#### About this task
Print the lines that run from the line with "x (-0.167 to" to the line with "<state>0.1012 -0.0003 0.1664", keeping both end lines, exactly as they appear in the entries below, and nothing else.

== Provided entries ==

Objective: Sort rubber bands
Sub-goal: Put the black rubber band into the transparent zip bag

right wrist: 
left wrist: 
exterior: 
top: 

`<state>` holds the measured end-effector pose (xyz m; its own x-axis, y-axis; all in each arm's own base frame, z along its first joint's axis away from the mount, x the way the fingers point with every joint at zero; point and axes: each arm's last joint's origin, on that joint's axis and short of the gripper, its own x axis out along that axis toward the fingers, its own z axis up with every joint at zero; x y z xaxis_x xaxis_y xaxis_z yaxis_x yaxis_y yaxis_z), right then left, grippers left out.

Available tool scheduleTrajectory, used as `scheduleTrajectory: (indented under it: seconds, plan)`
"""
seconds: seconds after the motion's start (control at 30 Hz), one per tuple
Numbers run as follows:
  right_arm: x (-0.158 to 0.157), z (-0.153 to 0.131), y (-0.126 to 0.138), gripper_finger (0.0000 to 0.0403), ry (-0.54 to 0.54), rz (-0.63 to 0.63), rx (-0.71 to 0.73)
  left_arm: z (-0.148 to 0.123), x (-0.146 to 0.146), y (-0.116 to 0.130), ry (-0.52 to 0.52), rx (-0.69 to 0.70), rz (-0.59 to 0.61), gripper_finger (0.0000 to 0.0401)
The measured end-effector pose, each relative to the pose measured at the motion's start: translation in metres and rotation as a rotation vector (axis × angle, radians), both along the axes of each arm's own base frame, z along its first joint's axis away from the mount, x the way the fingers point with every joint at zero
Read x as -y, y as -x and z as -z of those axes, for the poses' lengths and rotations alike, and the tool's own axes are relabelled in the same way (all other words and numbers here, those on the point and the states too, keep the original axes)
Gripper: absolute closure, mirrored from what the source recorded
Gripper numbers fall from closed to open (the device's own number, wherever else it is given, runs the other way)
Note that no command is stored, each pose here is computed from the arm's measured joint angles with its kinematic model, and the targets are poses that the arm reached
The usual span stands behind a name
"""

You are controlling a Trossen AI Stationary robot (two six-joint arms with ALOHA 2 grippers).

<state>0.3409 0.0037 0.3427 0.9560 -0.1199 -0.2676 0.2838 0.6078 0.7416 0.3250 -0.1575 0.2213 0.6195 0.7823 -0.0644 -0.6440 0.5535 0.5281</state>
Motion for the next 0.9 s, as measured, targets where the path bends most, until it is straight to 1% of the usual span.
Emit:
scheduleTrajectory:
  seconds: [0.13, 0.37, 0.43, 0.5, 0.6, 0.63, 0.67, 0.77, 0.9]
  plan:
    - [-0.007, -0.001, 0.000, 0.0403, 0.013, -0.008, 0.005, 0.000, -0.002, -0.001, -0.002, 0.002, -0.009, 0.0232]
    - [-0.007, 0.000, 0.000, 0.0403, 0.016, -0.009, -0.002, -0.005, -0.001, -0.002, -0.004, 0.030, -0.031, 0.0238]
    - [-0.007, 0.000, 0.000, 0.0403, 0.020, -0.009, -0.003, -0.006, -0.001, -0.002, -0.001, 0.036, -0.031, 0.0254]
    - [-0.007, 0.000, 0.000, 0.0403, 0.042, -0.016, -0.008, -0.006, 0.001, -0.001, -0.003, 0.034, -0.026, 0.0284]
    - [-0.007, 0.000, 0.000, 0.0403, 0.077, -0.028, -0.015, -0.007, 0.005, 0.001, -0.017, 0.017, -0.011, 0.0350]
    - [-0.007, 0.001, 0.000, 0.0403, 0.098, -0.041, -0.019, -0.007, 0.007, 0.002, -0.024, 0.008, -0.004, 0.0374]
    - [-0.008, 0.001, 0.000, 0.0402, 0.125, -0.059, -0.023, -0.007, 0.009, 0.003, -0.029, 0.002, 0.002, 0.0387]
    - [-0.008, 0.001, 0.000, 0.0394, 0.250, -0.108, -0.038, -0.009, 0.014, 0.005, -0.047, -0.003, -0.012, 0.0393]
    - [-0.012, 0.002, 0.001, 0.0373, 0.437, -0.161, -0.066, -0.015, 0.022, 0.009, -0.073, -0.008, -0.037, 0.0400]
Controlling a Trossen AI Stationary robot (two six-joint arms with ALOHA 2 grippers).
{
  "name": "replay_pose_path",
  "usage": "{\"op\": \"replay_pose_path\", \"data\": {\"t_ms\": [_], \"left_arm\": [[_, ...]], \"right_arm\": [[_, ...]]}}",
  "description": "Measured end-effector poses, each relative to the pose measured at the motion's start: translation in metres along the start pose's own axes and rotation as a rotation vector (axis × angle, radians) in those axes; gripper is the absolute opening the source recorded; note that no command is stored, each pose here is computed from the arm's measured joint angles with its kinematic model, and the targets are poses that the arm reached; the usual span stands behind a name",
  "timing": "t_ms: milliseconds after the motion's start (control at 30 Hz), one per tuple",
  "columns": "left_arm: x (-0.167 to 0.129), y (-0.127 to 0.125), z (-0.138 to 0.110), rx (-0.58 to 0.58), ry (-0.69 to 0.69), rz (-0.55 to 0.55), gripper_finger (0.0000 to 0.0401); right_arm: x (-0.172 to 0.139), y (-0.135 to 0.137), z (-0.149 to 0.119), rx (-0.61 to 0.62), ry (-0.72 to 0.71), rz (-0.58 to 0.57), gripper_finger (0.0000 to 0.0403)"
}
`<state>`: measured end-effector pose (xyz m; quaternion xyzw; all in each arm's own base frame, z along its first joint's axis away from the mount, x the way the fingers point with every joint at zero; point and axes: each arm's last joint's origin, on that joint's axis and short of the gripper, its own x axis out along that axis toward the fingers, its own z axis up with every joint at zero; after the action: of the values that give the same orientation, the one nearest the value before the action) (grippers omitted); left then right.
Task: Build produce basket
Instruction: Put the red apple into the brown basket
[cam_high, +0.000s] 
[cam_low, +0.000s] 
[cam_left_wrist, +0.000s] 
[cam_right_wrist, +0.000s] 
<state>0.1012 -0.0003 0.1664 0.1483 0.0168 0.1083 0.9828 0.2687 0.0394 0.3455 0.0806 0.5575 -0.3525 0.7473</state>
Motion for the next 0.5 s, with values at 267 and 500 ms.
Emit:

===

#### Response
  "columns": "left_arm: x (-0.167 to 0.129), y (-0.127 to 0.125), z (-0.138 to 0.110), rx (-0.58 to 0.58), ry (-0.69 to 0.69), rz (-0.55 to 0.55), gripper_finger (0.0000 to 0.0401); right_arm: x (-0.172 to 0.139), y (-0.135 to 0.137), z (-0.149 to 0.119), rx (-0.61 to 0.62), ry (-0.72 to 0.71), rz (-0.58 to 0.57), gripper_finger (0.0000 to 0.0403)"
}
`<state>`: measured end-effector pose (xyz m; quaternion xyzw; all in each arm's own base frame, z along its first joint's axis away from the mount, x the way the fingers point with every joint at zero; point and axes: each arm's last joint's origin, on that joint's axis and short of the gripper, its own x axis out along that axis toward the fingers, its own z axis up with every joint at zero; after the action: of the values that give the same orientation, the one nearest the value before the action) (grippers omitted); left then right.
Task: Build produce basket
Instruction: Put the red apple into the brown basket
[cam_high, +0.000s] 
[cam_low, +0.000s] 
[cam_left_wrist, +0.000s] 
[cam_right_wrist, +0.000s] 
<state>0.1012 -0.0003 0.1664 0.1483 0.0168 0.1083 0.9828 0.2687 0.0394 0.3455 0.0806 0.5575 -0.3525 0.7473</state>

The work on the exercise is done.